## Aim of the exercise
Without including any images, please transcribe all the lines below exactly.
======== Data block ========
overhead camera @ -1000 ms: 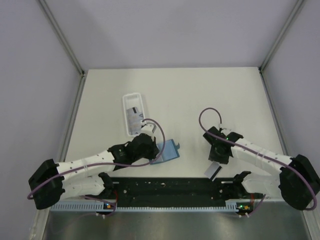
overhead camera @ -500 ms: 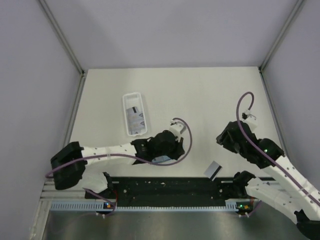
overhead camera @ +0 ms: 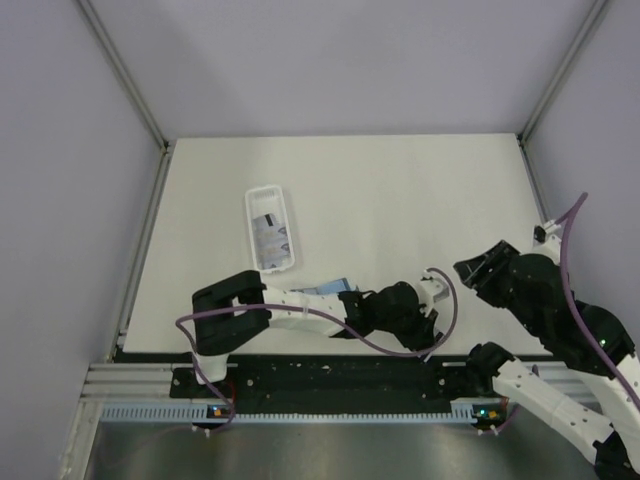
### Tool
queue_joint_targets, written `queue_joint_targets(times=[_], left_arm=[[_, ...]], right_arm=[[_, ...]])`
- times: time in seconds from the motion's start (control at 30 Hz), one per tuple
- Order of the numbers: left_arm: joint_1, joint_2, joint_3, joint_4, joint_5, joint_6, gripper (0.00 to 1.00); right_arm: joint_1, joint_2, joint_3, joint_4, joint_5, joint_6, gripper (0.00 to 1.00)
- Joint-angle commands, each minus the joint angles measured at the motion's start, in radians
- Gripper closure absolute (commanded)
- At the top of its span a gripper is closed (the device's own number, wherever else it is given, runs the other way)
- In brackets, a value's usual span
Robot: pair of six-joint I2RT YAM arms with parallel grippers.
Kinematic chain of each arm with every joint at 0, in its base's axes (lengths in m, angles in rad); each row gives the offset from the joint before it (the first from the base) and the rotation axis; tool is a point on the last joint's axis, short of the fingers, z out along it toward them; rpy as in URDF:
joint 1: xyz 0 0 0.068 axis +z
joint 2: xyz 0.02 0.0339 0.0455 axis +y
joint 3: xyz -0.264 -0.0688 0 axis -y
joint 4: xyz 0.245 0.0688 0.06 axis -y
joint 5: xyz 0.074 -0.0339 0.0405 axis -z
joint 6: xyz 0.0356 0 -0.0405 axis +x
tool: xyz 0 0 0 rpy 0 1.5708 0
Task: Put the credit cards into the card holder
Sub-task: Pick up the credit card from the center of the board.
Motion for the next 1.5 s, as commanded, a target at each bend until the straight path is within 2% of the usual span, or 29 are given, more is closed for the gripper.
queue_joint_targets(times=[0.0,0.3,0.6,0.7,0.93,1.47], left_arm=[[-0.008,0.078,0.098,0.131,0.088,-0.031,0.76],[-0.008,0.234,0.249,0.059,0.056,-0.061,0.81],[-0.003,0.297,0.279,-0.010,-0.016,-0.099,0.90],[0.008,0.306,0.280,-0.058,-0.041,-0.128,1.00],[0.037,0.283,0.216,-0.105,-0.085,-0.166,1.00],[0.045,0.139,0.010,-0.116,-0.156,-0.143,1.00]], right_arm=[[-0.007,-0.020,0.045,-0.021,0.002,-0.004,0.52],[-0.009,-0.050,0.061,-0.041,0.017,0.008,0.51],[-0.009,-0.062,0.058,-0.044,0.029,0.011,0.51],[-0.009,-0.063,0.055,-0.044,0.032,0.011,0.51],[-0.007,-0.062,0.036,-0.044,0.032,0.011,0.50],[-0.009,-0.059,0.004,-0.038,0.048,0.011,0.50]])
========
## Reply
overhead camera @ -1000 ms: 
overhead camera @ -500 ms: 
overhead camera @ +0 ms: 
### Tool
queue_joint_targets, written `queue_joint_targets(times=[_], left_arm=[[_, ...]], right_arm=[[_, ...]])`
- times: time in seconds from the motion's start (control at 30 Hz), one per tuple
- Order of the numbers: left_arm: joint_1, joint_2, joint_3, joint_4, joint_5, joint_6, gripper (0.00 to 1.00); right_arm: joint_1, joint_2, joint_3, joint_4, joint_5, joint_6, gripper (0.00 to 1.00)
- Joint-angle commands, each minus the joint angles measured at the motion's start, in radians
- Gripper closure absolute (commanded)
- At the top of its span a gripper is closed (the device's own number, wherever else it is given, runs the other way)
- In brackets, a value's usual span
Robot: pair of six-joint I2RT YAM arms with parallel grippers.
Kinematic chain of each arm with every joint at 0, in its base's axes (lengths in m, angles in rad); each row gives the offset from the joint before it (the first from the base) and the rotation axis; tool is a point on the last joint's axis, short of the fingers, z out along it toward them; rpy as in URDF:
joint 1: xyz 0 0 0.068 axis +z
joint 2: xyz 0.02 0.0339 0.0455 axis +y
joint 3: xyz -0.264 -0.0688 0 axis -y
joint 4: xyz 0.245 0.0688 0.06 axis -y
joint 5: xyz 0.074 -0.0339 0.0405 axis -z
joint 6: xyz 0.0356 0 -0.0405 axis +x
tool: xyz 0 0 0 rpy 0 1.5708 0
Task: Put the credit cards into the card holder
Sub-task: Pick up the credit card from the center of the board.
Motion for the next 1.5 s, as commanded, a target at each bend until the straight path is within 2% of the usual span, or 29 are given, more is closed for the gripper.
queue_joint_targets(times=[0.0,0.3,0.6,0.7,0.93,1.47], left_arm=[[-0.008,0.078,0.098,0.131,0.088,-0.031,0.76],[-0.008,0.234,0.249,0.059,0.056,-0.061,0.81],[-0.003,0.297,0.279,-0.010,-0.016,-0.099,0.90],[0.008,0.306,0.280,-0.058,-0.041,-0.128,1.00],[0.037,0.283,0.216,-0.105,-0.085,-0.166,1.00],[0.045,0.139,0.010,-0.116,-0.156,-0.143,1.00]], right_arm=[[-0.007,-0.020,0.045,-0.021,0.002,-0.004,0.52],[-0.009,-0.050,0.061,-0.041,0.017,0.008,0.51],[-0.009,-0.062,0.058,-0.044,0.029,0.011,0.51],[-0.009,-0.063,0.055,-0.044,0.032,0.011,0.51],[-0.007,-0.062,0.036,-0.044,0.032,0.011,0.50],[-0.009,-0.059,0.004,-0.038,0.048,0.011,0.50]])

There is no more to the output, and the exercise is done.